Description of the task
Filter the listing down to the lines containing the word "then".

————

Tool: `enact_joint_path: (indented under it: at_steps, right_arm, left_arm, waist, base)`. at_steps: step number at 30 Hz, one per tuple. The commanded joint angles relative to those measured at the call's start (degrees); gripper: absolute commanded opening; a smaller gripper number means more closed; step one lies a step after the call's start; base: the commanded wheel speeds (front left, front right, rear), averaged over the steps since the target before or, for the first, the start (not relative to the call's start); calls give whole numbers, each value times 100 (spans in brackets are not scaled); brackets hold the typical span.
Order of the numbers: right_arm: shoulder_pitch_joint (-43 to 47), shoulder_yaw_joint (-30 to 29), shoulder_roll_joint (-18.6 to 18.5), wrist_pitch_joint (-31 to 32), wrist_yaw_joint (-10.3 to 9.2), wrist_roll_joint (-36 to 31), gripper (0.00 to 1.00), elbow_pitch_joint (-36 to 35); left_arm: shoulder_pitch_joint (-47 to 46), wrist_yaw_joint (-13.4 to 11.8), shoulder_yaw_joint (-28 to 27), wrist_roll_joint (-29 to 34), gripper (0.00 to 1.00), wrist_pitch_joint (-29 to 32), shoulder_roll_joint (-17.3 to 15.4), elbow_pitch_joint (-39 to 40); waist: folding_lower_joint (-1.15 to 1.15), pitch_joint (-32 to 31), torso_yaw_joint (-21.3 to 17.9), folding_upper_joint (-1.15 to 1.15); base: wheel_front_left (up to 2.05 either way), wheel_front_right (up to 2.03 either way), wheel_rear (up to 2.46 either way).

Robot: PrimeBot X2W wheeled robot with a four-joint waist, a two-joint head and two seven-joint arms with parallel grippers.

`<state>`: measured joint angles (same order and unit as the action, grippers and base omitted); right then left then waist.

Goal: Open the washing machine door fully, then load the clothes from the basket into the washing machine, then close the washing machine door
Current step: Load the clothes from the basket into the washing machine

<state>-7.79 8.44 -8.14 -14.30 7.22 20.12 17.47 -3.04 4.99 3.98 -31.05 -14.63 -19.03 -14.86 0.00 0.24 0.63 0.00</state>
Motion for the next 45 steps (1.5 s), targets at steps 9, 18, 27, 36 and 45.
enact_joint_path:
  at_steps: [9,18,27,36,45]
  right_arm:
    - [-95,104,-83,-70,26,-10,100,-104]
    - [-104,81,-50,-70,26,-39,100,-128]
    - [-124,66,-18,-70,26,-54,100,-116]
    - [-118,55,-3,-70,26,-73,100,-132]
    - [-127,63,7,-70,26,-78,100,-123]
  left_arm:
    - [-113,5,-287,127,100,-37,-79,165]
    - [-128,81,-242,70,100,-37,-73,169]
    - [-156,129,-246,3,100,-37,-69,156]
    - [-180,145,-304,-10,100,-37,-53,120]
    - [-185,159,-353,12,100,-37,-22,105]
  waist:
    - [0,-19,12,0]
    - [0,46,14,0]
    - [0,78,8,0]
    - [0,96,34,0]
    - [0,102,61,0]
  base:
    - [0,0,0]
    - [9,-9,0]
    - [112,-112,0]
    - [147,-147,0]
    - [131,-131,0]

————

Task response
`<state>`: measured joint angles (same order and unit as the action, grippers and base omitted); right then left then waist.
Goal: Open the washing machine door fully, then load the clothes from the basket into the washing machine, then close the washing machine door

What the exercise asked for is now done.